Mürit: "Bizim Şeyh Efendi'ye
bakışımız, onun bize yardımcı olacağı yolundadır. Meselâ bugün mahkemede avukat
tutma zorunluluğu yoktur. Ama genellikle avukat tutanlar dâvâyı kazanırlar.
Şeyh Efendi de bizim avukatımızdır."
Bayındır: "Siz, gizli açık her
şeyi bilen Allah Teâlâ'yı hâkimle bir mi tutuyorsunuz? Allah Teâlâ şöyle
buyurur: "O gün kişi kardeşinden, anasından, babasından, eşinden ve
oğullarından kaçacaktır. O gün herkesin işi başından aşacaktır."
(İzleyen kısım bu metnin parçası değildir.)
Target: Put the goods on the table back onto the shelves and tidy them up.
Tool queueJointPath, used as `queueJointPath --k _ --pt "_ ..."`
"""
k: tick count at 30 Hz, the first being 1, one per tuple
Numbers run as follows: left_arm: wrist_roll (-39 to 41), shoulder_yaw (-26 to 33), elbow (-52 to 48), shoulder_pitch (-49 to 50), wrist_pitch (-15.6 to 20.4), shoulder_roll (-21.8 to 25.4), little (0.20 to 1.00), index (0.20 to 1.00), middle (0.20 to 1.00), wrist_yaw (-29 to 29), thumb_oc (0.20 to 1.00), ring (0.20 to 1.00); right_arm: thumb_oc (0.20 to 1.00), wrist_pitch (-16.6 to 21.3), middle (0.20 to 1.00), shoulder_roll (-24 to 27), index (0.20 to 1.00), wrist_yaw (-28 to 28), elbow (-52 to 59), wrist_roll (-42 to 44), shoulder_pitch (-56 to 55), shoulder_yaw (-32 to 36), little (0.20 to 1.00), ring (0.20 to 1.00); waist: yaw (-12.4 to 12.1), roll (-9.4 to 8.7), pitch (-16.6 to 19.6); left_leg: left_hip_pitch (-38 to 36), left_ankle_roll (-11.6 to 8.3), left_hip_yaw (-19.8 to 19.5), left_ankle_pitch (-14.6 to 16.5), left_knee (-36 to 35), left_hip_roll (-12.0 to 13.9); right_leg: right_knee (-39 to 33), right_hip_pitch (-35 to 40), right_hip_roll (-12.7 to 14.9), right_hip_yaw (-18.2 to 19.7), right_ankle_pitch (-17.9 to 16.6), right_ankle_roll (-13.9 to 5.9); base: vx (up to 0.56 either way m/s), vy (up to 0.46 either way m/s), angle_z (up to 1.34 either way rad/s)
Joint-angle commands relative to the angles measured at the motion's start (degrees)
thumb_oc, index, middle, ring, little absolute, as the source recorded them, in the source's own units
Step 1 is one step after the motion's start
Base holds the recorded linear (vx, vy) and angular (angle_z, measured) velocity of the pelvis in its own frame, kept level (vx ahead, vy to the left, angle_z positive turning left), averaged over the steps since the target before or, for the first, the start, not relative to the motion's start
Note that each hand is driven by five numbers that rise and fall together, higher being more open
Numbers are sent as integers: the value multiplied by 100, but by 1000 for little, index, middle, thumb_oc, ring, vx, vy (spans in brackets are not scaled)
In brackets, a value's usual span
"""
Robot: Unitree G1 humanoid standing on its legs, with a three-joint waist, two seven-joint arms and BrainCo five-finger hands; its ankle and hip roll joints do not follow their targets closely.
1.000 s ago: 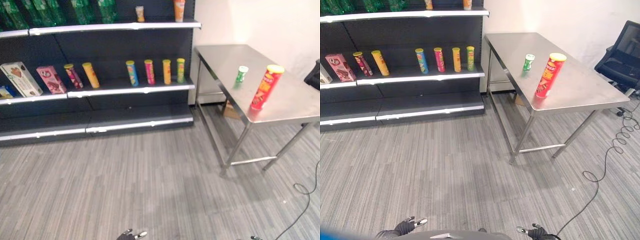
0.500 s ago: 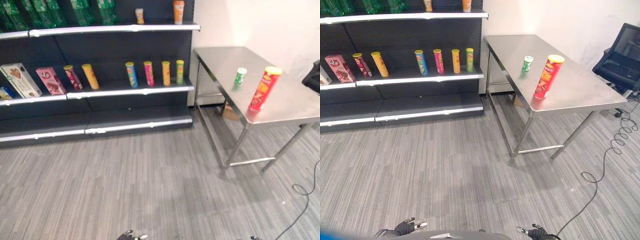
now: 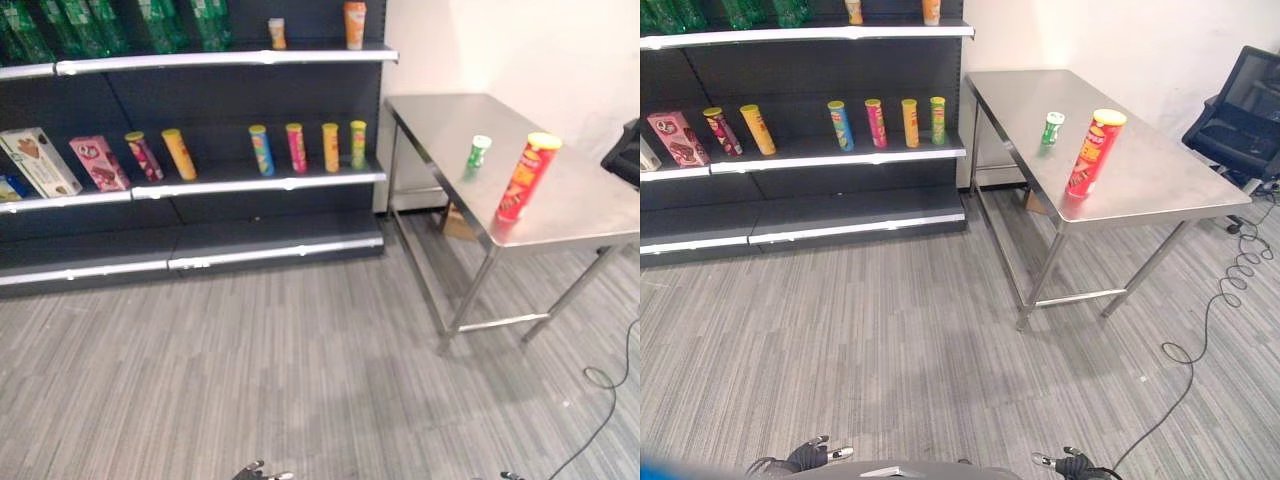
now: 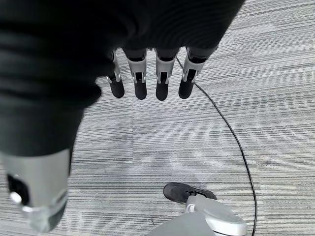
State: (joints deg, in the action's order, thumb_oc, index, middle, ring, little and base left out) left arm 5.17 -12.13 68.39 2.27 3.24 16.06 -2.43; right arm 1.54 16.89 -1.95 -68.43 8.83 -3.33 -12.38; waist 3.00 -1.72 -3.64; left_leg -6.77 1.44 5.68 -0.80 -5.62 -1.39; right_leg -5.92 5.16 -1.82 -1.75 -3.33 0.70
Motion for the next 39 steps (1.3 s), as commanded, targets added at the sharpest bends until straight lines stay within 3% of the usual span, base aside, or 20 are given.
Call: queueJointPath --k 1,11,13,14,16,18,19,21,23,25,26,27,29,31,32,33,34,39 --pt "-191 -118 266 -489 146 124 1000 1000 1000 104 1000 1000 1000 68 1000 218 1000 39 -108 -105 470 -208 1000 1000 74 109 -173 40 -285 -75 464 67 187 136 -76 432 -5 613 -675 -8 63 -6" --pt "-85 -63 317 -625 146 160 1000 1000 1000 156 1000 1000 1000 23 1000 225 1000 45 -146 -156 735 -267 1000 1000 -22 111 -367 654 -19 -155 644 552 -93 615 -673 672 168 598 -840 -25 120 -9" --pt "-34 -9 268 -634 145 212 1000 1000 1000 156 1000 1000 1000 30 1000 244 1000 60 -123 -141 749 -231 1000 1000 -60 163 -440 683 82 -122 728 643 -162 1356 -987 766 94 696 -907 39 139 -6" --pt "-34 -8 267 -634 145 212 1000 1000 1000 156 1000 1000 1000 30 1000 244 1000 60 -123 -141 750 -231 1000 1000 -61 162 -438 687 83 -120 729 645 -164 1369 -997 768 97 703 -907 98 135 -3" --pt "-86 -20 309 -685 134 245 1000 1000 1000 158 1000 1000 1000 40 1000 266 1000 57 -111 -95 761 -179 1000 1000 10 211 -549 474 110 -129 826 606 -178 1975 -1412 851 -46 506 -897 163 130 -10" --pt "-103 -51 317 -728 135 264 1000 1000 1000 159 1000 1000 1000 48 1000 296 1000 52 -88 -31 768 -166 1000 1000 117 242 -620 297 117 -230 922 563 -194 1832 -1709 729 3 327 -831 242 49 -15" --pt "-78 -59 300 -767 137 269 1000 1000 1000 162 1000 1000 1000 50 1000 308 1000 34 -82 38 776 -160 1000 1000 240 259 -728 103 123 -356 985 532 -211 1554 -2007 529 192 156 -870 295 -2 0" --pt "-66 -51 302 -805 136 267 1000 1000 1000 167 1000 1000 1000 48 1000 296 1000 28 -87 58 760 -162 1000 1000 332 232 -763 -115 100 -440 1083 484 -237 1148 -2142 464 142 27 -918 300 -32 24" --pt "-58 -41 307 -830 140 230 1000 1000 1000 151 1000 1000 1000 34 1000 265 1000 35 -84 12 671 -156 1000 1000 438 190 -747 -474 43 -568 1257 418 -268 528 -2278 410 -255 -92 -989 459 -84 38" --pt "-119 -50 338 -789 134 180 1000 1000 1000 107 1000 1000 1000 33 1000 276 1000 69 -96 -74 542 -165 1000 1000 464 148 -605 -824 -38 -643 1439 309 -259 266 -2191 449 -774 -199 -1001 587 -171 45" --pt "-158 -63 345 -765 132 151 1000 1000 1000 113 1000 1000 1000 36 1000 289 1000 77 -112 -104 493 -184 1000 1000 461 146 -528 -912 -41 -677 1530 329 -225 305 -2097 437 -845 -238 -938 819 -322 74" --pt "-179 -78 365 -699 131 71 1000 1000 1000 105 1000 1000 1000 46 1000 336 1000 110 -140 -152 429 -205 1000 1000 487 241 -390 -836 -317 -672 1279 945 14 438 -1836 257 -822 -184 -761 645 -278 76" --pt "-48 -71 327 -670 117 38 1000 1000 1000 81 1000 1000 1000 58 1000 347 1000 112 -133 -80 370 -180 1000 1000 517 279 -336 -595 -628 -593 787 1697 139 484 -1607 210 -810 -75 -622 457 -220 58" --pt "-10 -69 311 -631 93 6 1000 1000 1000 64 1000 1000 1000 48 1000 353 1000 112 -116 6 333 -149 1000 1000 516 251 -351 -179 -810 -452 294 2805 252 485 -1310 155 -761 123 -422 328 -174 28" --pt "41 -56 306 -636 72 -5 1000 1000 1000 70 1000 1000 1000 49 1000 361 1000 99 -126 25 360 -170 1000 1000 483 219 -395 90 -856 -462 44 3441 238 452 -1158 117 -707 207 -321 185 -117 -17" --pt "41 -55 307 -637 72 -2 1000 1000 1000 69 1000 1000 1000 49 1000 358 1000 98 -127 25 360 -171 1000 1000 493 203 -381 107 -853 -470 27 3433 220 454 -1174 136 -712 204 -324 159 -111 -36" --pt "103 -40 297 -639 74 -21 1000 1000 1000 118 1000 1000 1000 56 1000 362 1000 63 -125 54 397 -190 1000 1000 452 166 -442 393 -859 -494 -183 3990 193 422 -1048 117 -650 280 -237 70 -51 -27" --pt "103 -40 297 -639 74 -21 1000 1000 1000 118 1000 1000 1000 56 1000 362 1000 63 -125 54 397 -190 1000 1000 452 166 -442 393 -859 -494 -183 3990 193 422 -1048 117 -650 280 -237 15 -10 -26"
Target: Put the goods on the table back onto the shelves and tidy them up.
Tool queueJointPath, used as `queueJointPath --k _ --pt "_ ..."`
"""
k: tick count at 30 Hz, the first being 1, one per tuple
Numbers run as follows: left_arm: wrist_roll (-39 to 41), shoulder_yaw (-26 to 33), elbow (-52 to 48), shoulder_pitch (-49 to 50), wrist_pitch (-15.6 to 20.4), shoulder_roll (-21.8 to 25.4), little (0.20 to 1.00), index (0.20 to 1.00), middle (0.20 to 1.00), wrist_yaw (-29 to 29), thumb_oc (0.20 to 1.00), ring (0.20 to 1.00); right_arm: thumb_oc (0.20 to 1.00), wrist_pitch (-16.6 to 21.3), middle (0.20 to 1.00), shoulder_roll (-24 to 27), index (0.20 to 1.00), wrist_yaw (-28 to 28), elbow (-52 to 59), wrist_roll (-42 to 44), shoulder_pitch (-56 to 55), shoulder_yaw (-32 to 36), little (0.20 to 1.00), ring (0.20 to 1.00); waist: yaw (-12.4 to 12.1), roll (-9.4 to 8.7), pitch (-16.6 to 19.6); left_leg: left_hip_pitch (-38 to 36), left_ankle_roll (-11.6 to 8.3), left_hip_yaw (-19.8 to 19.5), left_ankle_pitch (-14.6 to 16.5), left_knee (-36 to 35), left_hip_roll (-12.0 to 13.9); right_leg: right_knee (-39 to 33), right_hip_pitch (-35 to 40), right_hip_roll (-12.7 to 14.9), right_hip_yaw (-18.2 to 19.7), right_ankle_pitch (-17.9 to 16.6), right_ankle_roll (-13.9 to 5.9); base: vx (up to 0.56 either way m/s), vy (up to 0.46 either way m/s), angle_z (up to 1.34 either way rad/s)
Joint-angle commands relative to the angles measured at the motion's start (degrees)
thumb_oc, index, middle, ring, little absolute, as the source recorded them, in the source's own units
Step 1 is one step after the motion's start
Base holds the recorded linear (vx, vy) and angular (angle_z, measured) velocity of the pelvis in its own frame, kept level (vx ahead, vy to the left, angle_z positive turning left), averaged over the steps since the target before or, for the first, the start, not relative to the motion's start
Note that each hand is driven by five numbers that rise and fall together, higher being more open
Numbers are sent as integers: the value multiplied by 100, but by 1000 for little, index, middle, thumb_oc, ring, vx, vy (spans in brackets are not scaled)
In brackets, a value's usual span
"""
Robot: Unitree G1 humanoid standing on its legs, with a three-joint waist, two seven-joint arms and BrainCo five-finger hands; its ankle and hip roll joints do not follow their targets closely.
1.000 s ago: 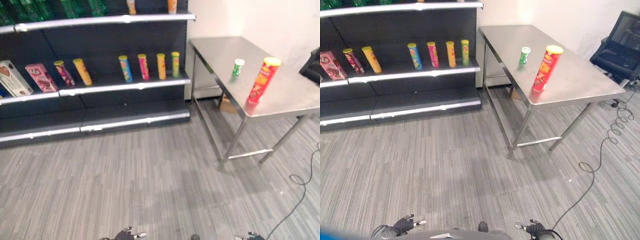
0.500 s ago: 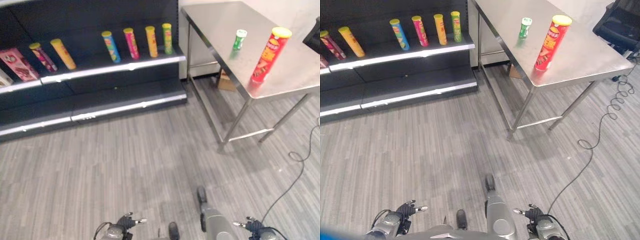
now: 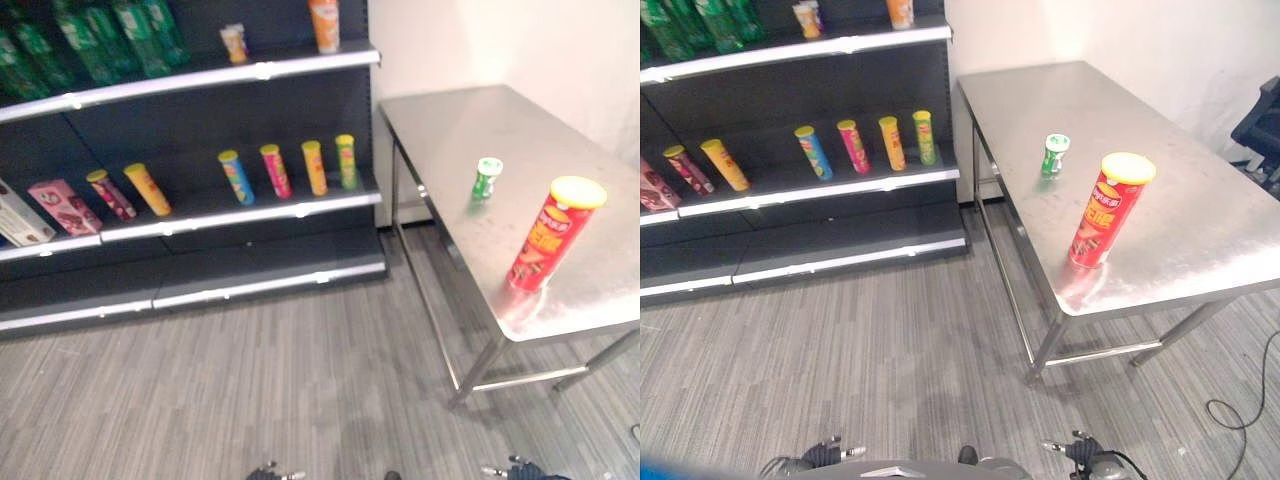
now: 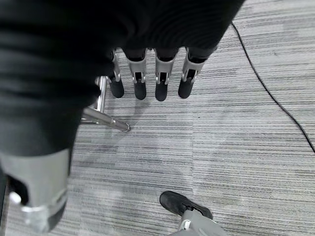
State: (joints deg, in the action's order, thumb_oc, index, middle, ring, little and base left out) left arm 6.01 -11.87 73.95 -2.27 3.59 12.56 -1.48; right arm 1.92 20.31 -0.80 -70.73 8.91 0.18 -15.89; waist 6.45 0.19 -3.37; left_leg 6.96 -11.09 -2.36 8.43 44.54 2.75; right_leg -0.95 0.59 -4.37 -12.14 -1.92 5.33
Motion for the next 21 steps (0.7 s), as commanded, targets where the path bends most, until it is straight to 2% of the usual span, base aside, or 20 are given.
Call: queueJointPath --k 1,2,3,4,5,8,9,10,11,13,14,17,21 --pt "20 -66 -259 -186 40 329 1000 1000 1000 23 1000 1000 1000 19 1000 19 1000 -52 104 46 46 162 1000 1000 106 -26 -469 -979 395 309 -1105 -1026 -220 -74 -591 371 388 139 -700 0 0 -18" --pt "20 -66 -259 -186 40 329 1000 1000 1000 23 1000 1000 1000 19 1000 19 1000 -52 104 46 46 162 1000 1000 106 -26 -469 -979 395 309 -1105 -1026 -220 -74 -591 371 388 139 -700 223 -125 -18" --pt "134 -50 -257 -182 32 299 1000 1000 1000 87 1000 1000 1000 20 1000 42 1000 -96 165 118 105 126 1000 1000 -21 -132 -609 -373 650 610 -947 -322 -59 -156 -204 379 595 346 -576 300 -143 -17" --pt "183 -51 -272 -188 41 270 1000 1000 1000 104 1000 1000 1000 26 1000 36 1000 -112 175 153 125 119 1000 1000 -78 -151 -659 -127 736 668 -742 -353 -52 -187 -83 395 674 397 -573 769 35 -10" --pt "227 -54 -249 -170 88 249 1000 1000 1000 161 1000 1000 1000 51 1000 -16 1000 -192 29 149 133 129 1000 1000 -277 -112 -729 318 775 242 -737 -3241 -274 -294 287 461 1089 578 -745 545 161 -15" --pt "227 -54 -249 -170 88 249 1000 1000 1000 161 1000 1000 1000 51 1000 -16 1000 -192 29 149 133 129 1000 1000 -276 -113 -730 315 775 242 -740 -3246 -275 -294 288 462 1089 578 -745 209 81 -67" --pt "254 -80 -218 -172 100 253 1000 1000 1000 197 1000 1000 1000 46 1000 -6 1000 -233 -46 124 108 186 1000 1000 -334 -8 -756 392 660 -215 -1233 -3945 -214 -305 469 372 1237 666 -733 156 63 -28" --pt "254 -80 -217 -172 100 253 1000 1000 1000 197 1000 1000 1000 47 1000 -6 1000 -233 -46 124 109 186 1000 1000 -328 -8 -754 383 658 -222 -1255 -3976 -216 -304 466 372 1231 664 -732 411 205 -15" --pt "256 -72 -138 -152 103 228 1000 1000 1000 191 1000 1000 1000 25 1000 -36 1000 -245 -177 32 28 262 1000 1000 -317 102 -686 150 573 -275 -1477 -4676 -69 -321 613 324 1394 784 -780 254 140 -19" --pt "256 -72 -138 -152 103 228 1000 1000 1000 191 1000 1000 1000 25 1000 -36 1000 -245 -177 32 28 262 1000 1000 -317 102 -686 149 572 -275 -1477 -4677 -69 -321 613 324 1394 784 -780 262 202 -31" --pt "146 -27 -71 -106 107 272 1000 1000 1000 192 1000 1000 1000 -15 1000 -47 1000 -219 -278 -91 -5 328 1000 1000 -333 82 -467 -167 632 -9 -1407 -4840 -99 -367 686 559 1482 800 -924 325 317 -52" --pt "116 2 -91 -88 121 331 1000 1000 1000 187 1000 1000 1000 -26 1000 -53 1000 -179 -233 -154 64 298 1000 1000 -396 21 -341 -288 730 266 -1275 -4857 -160 -315 648 768 1532 761 -1061 238 259 -70" --pt "134 78 -158 -143 123 445 1000 1000 1000 206 1000 1000 1000 -20 1000 -110 1000 -126 -75 -145 236 252 1000 1000 -480 -64 -251 -416 977 509 -1005 -4874 -335 109 352 1026 1536 721 -1309 143 236 -51"
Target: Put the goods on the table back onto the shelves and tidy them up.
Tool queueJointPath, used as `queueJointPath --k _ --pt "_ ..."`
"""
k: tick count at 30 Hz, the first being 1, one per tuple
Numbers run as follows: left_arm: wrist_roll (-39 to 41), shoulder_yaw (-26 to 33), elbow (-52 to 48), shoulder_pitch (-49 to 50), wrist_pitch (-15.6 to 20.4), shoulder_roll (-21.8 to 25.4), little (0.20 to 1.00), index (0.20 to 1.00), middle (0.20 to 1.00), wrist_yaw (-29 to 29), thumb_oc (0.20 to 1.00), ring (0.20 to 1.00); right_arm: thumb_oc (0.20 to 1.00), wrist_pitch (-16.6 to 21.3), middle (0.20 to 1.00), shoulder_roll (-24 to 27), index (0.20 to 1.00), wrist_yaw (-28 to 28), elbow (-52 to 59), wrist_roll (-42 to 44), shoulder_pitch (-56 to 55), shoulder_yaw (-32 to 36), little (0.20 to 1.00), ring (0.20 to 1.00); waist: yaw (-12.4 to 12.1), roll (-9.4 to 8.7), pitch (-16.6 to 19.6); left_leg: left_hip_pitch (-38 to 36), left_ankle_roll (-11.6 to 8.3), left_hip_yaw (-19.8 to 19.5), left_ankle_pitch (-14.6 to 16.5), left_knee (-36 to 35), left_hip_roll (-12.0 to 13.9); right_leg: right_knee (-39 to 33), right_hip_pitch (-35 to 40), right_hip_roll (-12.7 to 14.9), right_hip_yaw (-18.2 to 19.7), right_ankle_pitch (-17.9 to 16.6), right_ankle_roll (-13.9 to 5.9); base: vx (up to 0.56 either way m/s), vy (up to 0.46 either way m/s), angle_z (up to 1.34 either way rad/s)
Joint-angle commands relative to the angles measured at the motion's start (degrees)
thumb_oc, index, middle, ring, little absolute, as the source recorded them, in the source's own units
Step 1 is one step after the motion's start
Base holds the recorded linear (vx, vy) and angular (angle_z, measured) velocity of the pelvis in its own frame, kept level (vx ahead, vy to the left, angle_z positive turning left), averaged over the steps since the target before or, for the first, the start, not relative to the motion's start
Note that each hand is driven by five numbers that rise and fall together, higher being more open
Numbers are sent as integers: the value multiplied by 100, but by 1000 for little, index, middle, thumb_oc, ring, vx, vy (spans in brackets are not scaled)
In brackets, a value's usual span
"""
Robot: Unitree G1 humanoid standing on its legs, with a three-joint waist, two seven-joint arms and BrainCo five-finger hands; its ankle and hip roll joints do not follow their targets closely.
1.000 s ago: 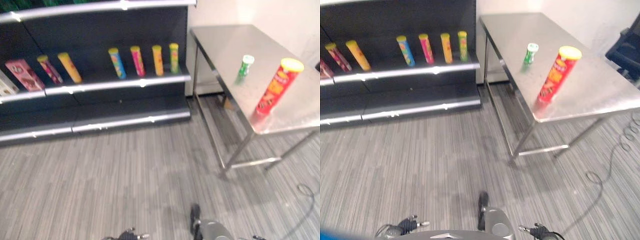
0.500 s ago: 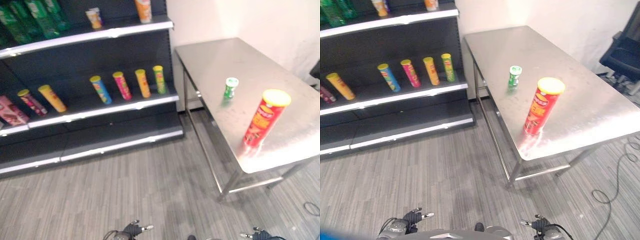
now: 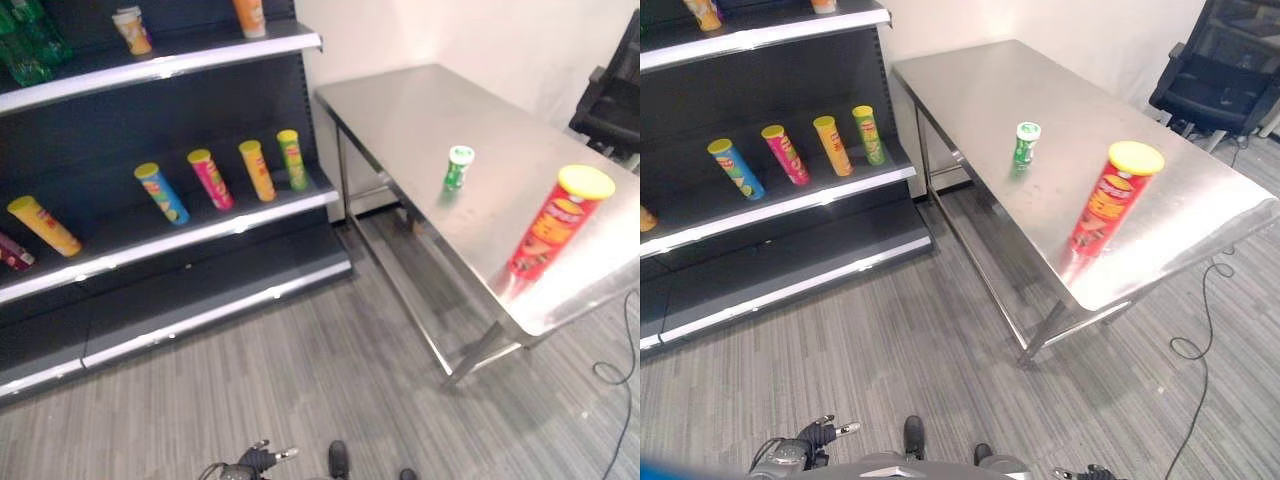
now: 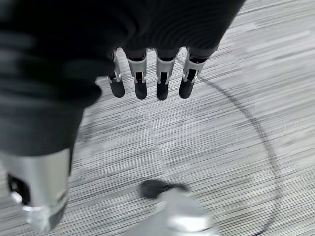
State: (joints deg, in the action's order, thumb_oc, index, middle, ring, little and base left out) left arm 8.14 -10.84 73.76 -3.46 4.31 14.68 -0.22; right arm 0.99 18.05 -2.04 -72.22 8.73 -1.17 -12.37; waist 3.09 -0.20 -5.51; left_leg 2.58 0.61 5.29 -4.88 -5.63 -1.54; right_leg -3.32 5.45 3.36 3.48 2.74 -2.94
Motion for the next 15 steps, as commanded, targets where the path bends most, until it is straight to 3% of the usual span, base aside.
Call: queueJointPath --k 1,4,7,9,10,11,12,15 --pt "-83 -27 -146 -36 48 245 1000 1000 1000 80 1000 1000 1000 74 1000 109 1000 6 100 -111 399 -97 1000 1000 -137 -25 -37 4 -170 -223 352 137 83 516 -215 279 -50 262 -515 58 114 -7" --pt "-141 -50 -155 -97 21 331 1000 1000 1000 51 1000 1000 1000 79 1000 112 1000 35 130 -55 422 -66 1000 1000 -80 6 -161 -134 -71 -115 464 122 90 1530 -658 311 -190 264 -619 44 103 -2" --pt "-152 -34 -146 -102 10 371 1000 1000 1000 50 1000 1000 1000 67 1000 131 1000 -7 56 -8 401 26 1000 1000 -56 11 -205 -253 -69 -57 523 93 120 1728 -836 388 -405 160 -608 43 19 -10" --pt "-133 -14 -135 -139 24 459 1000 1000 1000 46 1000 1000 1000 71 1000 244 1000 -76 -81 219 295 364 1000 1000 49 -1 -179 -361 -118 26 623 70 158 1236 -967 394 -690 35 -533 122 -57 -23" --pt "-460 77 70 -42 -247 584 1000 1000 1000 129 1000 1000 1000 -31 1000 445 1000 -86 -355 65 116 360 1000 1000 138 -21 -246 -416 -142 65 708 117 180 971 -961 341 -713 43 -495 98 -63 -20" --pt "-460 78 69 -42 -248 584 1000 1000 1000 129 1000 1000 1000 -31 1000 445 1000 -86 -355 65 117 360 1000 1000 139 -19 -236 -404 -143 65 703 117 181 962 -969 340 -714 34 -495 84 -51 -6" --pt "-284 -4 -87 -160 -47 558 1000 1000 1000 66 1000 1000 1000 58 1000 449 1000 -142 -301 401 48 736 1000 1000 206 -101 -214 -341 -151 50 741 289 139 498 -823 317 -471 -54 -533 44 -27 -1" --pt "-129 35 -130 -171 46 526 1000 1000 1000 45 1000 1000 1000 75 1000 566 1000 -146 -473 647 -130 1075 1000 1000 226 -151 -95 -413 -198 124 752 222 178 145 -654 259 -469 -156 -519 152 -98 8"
(80/Abese, 34-37). Durum böyle iken Şeyh Efendi nereden fırsat bulacak da sizi
savunacaktır.
Ensar'dan Ümmü'l-alâ diyor ki,
muhacirlere kur'a çekilince bize Osman b. Maz'ûn düştü. Onu evlerimize
yerleştirdik. Sonra ölümüne sebep olan hastalığa tutuldu. Vefat edince yıkandı
ve kendi elbiseleri içine kefenlendi. Hz. Muhammed (s.a.s.) içeri girdi. O
sırada dedim ki, "Ebu's-Sâib (Osman bin Maz'un (r.a.)'un lakabıdır)! Allah sana
rahmet eylesin. Allah'ın sana gerçekten ikramda bulunduğuna şahidim." Bunun
üzerine Hz. Muhammed (s.a.s.) şöyle buyurdu: "Allah'ın ona ikram ettiğini ne
biliyorsun?" Dedim ki, "Babam sana kurban ey Allah'ın Elçisi Allah ya kime
ikram eder?" Hz. Muhammed (s.a.s.) buyurdu ki, "Evet ona kaçınılmaz gerçek
geldi. Vallahi onun için hep hayırlar bekliyorum. Ama ben Allah'ın Elçisi
olduğum halde nasıl karşılanacağımı vallahi bilmiyorum." Ümmü'l-Alâ dedi
ki, "Vallahi bundan sonra hiç kimseyi tezkiye etmem"[5]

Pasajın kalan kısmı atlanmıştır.